Immunocompetence as a Component of Energy Budgets and
Life-history Strategies of Mammals I

Funded by:
HHMI and the Committee on Institutional Studies and Research, MSU


Traditionally, the energy budgets of animals have included the factors of basal metabolic rate, locomotion, reproduction, ingested energy, energy lost in feces, and energy lost in urine.  The cost of defense of the organism has seldom been considered, especially within the context of the energetic cost of maintaining immunocompetence.   If there is a cost of immunity, then that cost needs to be considered in animal budgets.  Also, it needs to be determined how animals meet the cost of maintaining immunity.  When an infection or disease is encountered, do animals simply ingest more food energy to meet the energetic cost of mounting an immune challenge?  Or, do animals reduce energy expenditure on other physiological functions such as growth and reproduction?  The answers to questions such as these are essential to understanding how mammalian species, including humans, cope with the many pathogens encountered through their lifetime.  This is especially true of populations that are stressed in some way (e.g., poor nutrition, low food availability, crowding).

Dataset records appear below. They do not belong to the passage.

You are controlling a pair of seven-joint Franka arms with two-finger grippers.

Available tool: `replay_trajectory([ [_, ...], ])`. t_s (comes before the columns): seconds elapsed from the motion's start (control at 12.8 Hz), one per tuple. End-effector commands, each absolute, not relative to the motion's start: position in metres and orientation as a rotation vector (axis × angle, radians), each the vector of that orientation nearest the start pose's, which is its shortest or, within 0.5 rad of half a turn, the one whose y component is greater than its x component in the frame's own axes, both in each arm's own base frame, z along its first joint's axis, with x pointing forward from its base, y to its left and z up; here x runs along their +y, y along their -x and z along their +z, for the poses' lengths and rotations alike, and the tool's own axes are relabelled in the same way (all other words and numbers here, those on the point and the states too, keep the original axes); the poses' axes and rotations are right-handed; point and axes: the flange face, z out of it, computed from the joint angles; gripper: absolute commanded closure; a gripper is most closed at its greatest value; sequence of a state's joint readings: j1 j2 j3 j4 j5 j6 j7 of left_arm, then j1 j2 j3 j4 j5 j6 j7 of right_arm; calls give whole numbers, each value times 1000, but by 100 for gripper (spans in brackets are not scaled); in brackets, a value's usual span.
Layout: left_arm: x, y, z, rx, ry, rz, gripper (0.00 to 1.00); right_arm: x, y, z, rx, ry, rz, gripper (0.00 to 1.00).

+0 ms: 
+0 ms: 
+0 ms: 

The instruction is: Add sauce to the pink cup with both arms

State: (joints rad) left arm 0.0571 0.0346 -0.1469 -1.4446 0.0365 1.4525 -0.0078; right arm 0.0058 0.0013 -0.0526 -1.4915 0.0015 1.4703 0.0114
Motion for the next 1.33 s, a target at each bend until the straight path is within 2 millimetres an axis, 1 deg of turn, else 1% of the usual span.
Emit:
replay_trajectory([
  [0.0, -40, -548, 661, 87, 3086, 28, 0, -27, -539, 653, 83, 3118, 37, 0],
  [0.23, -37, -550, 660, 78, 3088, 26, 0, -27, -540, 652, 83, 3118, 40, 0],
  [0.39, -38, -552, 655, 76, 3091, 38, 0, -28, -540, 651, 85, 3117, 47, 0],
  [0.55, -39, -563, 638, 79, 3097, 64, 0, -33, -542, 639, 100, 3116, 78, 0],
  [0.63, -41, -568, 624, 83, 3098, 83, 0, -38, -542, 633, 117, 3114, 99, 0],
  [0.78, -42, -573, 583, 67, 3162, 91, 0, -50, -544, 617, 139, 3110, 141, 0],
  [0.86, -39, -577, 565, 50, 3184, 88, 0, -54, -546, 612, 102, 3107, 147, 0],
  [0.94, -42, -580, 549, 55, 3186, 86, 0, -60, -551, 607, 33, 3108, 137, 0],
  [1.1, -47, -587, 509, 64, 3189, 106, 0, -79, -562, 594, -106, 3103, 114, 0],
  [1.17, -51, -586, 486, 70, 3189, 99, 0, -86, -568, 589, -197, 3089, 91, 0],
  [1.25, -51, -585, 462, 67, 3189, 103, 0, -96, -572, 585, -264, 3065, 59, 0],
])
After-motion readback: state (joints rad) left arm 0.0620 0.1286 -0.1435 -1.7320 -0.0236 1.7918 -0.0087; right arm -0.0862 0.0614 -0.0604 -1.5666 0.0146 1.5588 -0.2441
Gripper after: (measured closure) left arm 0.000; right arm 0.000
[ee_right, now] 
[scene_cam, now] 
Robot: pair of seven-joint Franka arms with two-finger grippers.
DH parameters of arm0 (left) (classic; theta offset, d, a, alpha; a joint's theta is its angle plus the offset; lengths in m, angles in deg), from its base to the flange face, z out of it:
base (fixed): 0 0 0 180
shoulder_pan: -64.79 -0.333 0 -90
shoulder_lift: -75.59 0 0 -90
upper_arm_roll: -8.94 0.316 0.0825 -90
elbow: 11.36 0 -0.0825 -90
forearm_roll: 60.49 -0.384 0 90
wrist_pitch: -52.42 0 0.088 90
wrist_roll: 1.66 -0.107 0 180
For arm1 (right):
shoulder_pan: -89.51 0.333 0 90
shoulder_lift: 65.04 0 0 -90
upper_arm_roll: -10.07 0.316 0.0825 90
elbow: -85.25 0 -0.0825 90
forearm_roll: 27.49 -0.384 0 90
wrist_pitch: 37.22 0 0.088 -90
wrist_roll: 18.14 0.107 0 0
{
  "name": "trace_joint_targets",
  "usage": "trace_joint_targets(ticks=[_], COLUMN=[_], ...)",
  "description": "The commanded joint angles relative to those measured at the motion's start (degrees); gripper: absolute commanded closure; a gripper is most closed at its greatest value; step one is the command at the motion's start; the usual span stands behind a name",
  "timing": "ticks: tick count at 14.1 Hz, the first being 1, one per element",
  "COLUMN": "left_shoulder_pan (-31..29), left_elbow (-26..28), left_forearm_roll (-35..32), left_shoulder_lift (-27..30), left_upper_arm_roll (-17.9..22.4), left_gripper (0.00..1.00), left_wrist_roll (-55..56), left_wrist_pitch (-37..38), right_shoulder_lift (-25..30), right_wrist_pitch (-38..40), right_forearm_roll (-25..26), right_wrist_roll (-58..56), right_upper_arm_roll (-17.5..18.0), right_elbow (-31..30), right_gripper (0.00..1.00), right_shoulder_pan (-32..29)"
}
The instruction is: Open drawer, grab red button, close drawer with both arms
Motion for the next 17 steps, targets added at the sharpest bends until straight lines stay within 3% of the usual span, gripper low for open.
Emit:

Energy assimilated = kJ ingested - kJ excreted - kJ egested -

    kJ Basal Metabolism - kJ Locomotion - kJ Reproduction - kJ Immunity?

 

Question 1:  Should energy expenditure for immune functions be incorporated into energy budget equations?

My students and I are testing two primary null hypotheses:

  1. There is no significant energy cost associated with maintenance of immunity.
  2. There is no significant energy cost associated with mounting an immune response.


Is there a significant energetic cost associated
with maintaining an immune system?

 

Adult male white-footed mice Peromyscus leucopus) were given injections of Cyclophosphamide (CY), an immunosuppressant, or saline every other day.  The resting (RMR) and daily (DMR) metabolic rates were periodically measured.  White 
blood cell counts (WBC) were made at the beginning and end of the experiment.  The animals were dissected and the wet and dry masses of organs  measured.



 

 

Stephen Compton prepares the metabolic chamber for measurement of the oxygen consumption of a white-footed mouse. 
 
 

 


 
 
   

 Lee Webb collects blood by heart puncture for measurement of  blood parameters.


 
 
 
Brandon Kellie uses a hemacytometer to count  white blood cells.

 
 
 
 

Stephen injects an animal with Cyclophosphamide.
 



There were no significant differences in the resting metabolic rates of animals whose immune system was suppressed (CY) compared with those whose immunity was normal (control).  There were also no significant differences in the masses of the intestinal, vital, or reproductive organs.
 
There was no significant difference in daily rates of energy use by animals whose immune system had been suppressed compared with those whose immune system was not compressed.

CONCLUSION:  There was no significant cost associated with maintaining the immune system.  Further study is needed, however, using more complete immunosuppression.


 

Question 2:  Is there a significant energy cost of mounting an
immune response?

 
Adult male white-footed mice were injected with sheep red blood cells (SRBC) at the beginning of the experiment to challenge the humoral branch of the immune system.   Near the end of the experiment the animals were injected with phytohemagglutinen (PHA) to challenge the cell-mediated branch of the immune system.  Resting and daily metabolic rates were measured periodically throughout the experiment.  Animals were  dissected and the wet and dry masses of the vital, intestinal, and reproductive organs were measured.


 

Stephen and Lee trap for white-footed mice. 

Animals were dissected and the reproductive organs removed.



 

Stephen and Dr. Derting get the oxygen analyzer running again.



Injections of SRBC and PHA resulted in a significant increase in WBCs.  There was no significant increase in resting or daily metabolic rates, however.  Thus, animals did not accommodate the cost of mounting a mild immune response through increases in energy ingestion.
Energy allocation to the small intestine and the testes was significantly less in the immuno-challenged males.  Thus, trade-offs in energy allocation between the immune system and the reproductive and digestive systems may fuel the cost of mounting an immune response.


CONCLUSION:  Animals met the cost of meeting a mild immuno-challenge by reducing energy expenditure to the reproductive system.  There was no significant increase in the total amount of energy used, however, during the immuno-challenge.